For a (discrete) monoid $M$, the classifying space $BM$ is the geometric realization of the nerve of the one object category whose hom-set is $M$. (This definition gives the usual classfiying space when $M$ is a group.) The group completion of $M$ can be constructed as the fundamental group of $BM$, and is characterized by the universal property that any monoid homomorphism from $M$ to a group factors uniquely through the group completion.
My question is whether there is an example of a monoid for which the canonical map to its group completion is injective, but for which this canonical map does not induce a homotopy equivalence of the classifying spaces.
As background here are some facts:
Classifying spaces of monoids produce all connected homotopy types! This is proved in Dusa McDuff's 1979 paper On the classifying spaces of discrete monoids. For a neat concrete example, see Zbigniew Fiedorowicz's A counterexample to a group completion conjecture of JC Moore; it shows a specific 5 element monoid whose classifying space is homotopy equivalent to $S^2$.
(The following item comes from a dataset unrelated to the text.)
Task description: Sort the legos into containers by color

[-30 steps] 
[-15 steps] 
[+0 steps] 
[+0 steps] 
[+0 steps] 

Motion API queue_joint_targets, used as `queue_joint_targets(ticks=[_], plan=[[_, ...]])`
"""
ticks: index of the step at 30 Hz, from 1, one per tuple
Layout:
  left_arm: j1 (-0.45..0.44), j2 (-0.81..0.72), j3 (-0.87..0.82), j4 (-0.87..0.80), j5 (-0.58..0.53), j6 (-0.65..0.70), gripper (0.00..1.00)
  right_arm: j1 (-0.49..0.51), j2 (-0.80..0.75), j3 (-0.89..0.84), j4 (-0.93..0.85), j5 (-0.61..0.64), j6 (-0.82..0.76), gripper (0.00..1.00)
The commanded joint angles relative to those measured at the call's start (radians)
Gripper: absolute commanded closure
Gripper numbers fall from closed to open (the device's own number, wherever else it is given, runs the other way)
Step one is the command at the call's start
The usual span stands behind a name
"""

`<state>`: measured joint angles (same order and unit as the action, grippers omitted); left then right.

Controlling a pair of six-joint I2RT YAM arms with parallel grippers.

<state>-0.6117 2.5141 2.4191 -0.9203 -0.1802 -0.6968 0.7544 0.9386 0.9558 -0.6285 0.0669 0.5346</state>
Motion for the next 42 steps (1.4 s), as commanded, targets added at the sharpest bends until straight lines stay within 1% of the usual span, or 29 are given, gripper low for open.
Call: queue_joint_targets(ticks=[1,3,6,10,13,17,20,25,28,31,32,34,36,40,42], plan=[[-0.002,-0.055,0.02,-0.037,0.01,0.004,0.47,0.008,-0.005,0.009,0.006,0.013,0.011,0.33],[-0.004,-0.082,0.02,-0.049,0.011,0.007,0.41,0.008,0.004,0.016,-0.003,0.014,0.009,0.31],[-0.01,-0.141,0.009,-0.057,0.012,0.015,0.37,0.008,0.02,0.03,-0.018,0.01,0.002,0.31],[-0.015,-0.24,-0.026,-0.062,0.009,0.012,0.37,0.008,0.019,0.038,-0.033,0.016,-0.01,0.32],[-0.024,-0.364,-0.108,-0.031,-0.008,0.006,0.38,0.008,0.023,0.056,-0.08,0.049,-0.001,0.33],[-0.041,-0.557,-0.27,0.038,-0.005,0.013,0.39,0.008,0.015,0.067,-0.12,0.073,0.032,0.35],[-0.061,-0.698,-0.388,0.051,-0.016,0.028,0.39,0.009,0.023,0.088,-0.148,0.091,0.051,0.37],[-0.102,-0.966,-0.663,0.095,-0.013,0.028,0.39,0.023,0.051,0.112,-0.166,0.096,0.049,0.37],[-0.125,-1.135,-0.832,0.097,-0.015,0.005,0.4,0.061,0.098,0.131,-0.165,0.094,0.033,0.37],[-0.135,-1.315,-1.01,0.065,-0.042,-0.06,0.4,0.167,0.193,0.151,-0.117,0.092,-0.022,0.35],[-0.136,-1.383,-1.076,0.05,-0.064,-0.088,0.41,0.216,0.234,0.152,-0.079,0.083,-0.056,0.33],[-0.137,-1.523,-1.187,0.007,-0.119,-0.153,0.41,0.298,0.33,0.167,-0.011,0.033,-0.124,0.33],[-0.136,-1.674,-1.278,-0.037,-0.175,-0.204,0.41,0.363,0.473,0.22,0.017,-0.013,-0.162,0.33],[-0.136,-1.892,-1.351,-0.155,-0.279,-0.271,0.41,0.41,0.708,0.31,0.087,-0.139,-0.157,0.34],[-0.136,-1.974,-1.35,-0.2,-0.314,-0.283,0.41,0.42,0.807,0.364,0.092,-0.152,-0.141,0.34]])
If $G$ is the group completion of a commutative monoid $M$, the canonical map $BM \to BG$ is a homotopy equivalence; even if $M \to G$ is not injective. (This is easy to prove: think of $M \to G$ as a functor between one object categories and apply Quillen's Theorem A to it. There is only one slice category to check and using commutativity it is easy to see this category is filtered and thus contractible.)
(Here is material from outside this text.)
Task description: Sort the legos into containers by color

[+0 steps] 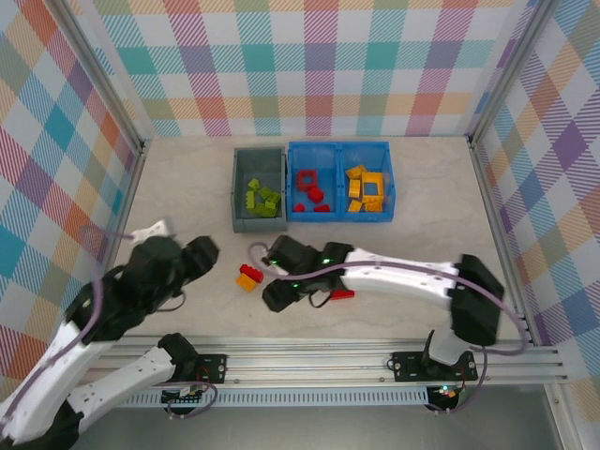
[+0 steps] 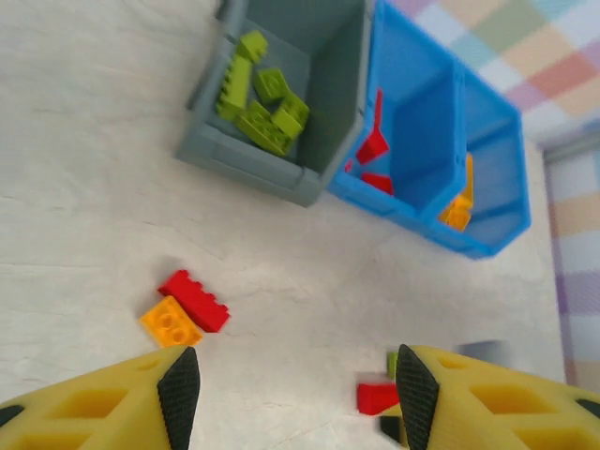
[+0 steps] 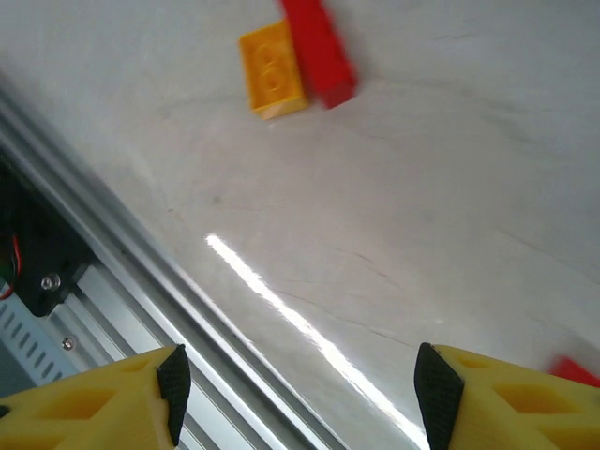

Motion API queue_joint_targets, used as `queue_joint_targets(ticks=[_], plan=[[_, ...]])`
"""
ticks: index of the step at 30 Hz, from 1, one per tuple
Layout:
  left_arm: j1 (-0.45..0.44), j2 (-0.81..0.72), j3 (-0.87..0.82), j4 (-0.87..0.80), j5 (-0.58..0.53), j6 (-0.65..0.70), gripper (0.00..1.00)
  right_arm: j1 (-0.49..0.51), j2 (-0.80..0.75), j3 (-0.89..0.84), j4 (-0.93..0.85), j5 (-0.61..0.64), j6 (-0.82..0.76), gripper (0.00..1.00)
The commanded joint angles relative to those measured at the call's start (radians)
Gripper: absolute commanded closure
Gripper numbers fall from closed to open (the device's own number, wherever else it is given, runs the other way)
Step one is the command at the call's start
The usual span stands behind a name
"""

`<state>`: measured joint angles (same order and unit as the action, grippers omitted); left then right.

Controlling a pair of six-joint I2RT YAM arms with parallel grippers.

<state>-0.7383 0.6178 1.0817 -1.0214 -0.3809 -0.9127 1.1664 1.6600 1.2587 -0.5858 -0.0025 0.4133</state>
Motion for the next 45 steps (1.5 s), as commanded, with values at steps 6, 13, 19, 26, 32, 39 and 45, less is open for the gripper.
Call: queue_joint_targets(ticks=[6,13,19,26,32,39,45], plan=[[-0.01,-0.126,0.053,-0.194,-0.156,-0.058,0.41,0.007,0.311,0.23,-0.001,-0.056,-0.023,0.31],[-0.01,-0.105,0.08,-0.202,-0.141,-0.048,0.41,-0.016,0.488,0.385,-0.059,-0.007,-0.033,0.3],[-0.01,-0.09,0.079,-0.199,-0.129,-0.04,0.41,-0.031,0.588,0.524,-0.122,0.041,-0.071,0.29],[-0.009,-0.084,0.072,-0.182,-0.11,-0.038,0.41,-0.03,0.678,0.662,-0.178,0.044,-0.105,0.33],[-0.009,-0.076,0.072,-0.176,-0.105,-0.034,0.41,-0.025,0.685,0.666,-0.189,0.061,-0.099,0.47],[-0.01,-0.069,0.059,-0.157,-0.098,-0.033,0.41,-0.003,0.659,0.629,-0.182,0.097,-0.108,0.54],[-0.01,-0.057,0.054,-0.146,-0.083,-0.026,0.41,0.002,0.6,0.544,-0.141,0.119,-0.105,0.63]])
If $M$ is a free monoid and the free group $G$ is its completion, the map $BM \to BG$ is a homotopy equivalence. It fact, more generally, if $C$ is the free category on some directed graph $X$, the nerve of $C$ is homotopy equivalent to the geometric realization of $X$. This is proved in Dwyer and Kan's Simplical Localization of Categories, proposition 2.9, but the proof is simple enough to sketch here: for each $k$, the inclusion of the $k$-skeletion of $NC$ into the $(k+1)$-skeleton is a weak homotopy equivalence (since you get the $(k+1)$-skeleton by filling in some horns); so the $1$-skeleton, $X$, is weakly equivalent to $NC$. (The claim for free monoids is the case where $X$ consists of a single vertex with some loops.)
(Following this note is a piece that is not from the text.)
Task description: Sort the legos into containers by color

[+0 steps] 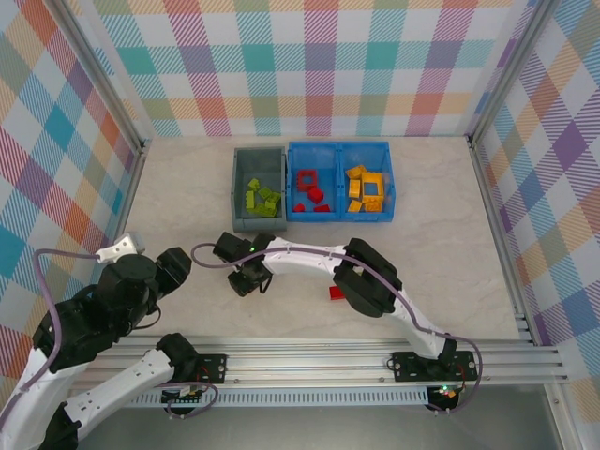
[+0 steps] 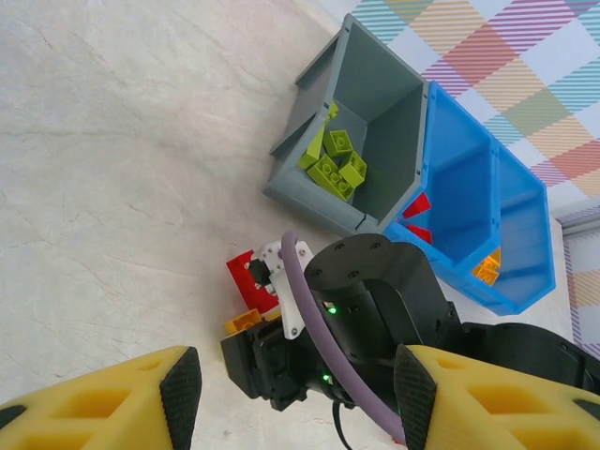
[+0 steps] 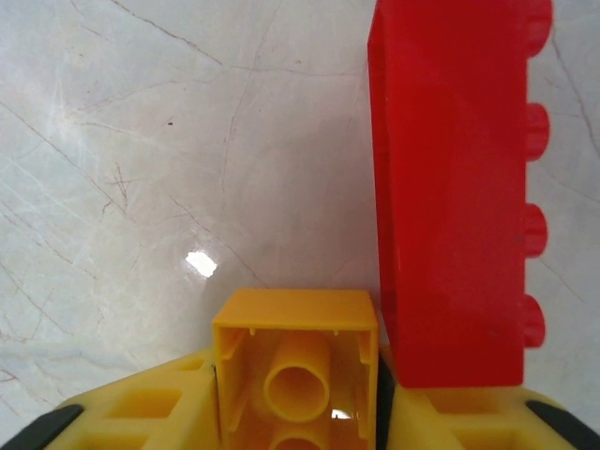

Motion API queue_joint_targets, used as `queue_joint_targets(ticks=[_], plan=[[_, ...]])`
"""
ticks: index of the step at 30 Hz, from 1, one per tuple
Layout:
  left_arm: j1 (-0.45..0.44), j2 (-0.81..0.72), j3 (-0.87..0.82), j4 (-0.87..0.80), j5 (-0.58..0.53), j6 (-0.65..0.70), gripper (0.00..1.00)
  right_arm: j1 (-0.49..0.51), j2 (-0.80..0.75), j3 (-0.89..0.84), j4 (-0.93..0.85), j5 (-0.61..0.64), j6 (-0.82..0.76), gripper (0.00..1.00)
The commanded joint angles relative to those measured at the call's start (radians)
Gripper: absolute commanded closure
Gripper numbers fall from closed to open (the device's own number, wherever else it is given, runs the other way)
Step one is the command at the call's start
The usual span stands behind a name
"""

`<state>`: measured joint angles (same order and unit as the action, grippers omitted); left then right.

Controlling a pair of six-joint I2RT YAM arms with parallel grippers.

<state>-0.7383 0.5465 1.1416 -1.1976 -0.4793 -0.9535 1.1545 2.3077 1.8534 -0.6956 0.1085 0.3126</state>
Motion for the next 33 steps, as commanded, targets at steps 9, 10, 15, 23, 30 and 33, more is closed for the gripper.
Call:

Even if a monoid has left and right cancellation the canonical map to its group completion might not be injective. Here's an example from Malcev's On the Immersion of an Algebraic Ring into a Field: let $M$ be the monoid presented by $(a,b,c,d,x,y,u,v : ax=by, cx=dy, au=bv)$. Malcev shows that $M$ is cancellative, but that in $M$, $cu \neq dv$; in any group the relations listed for $M$ would imply that $cu=dv$.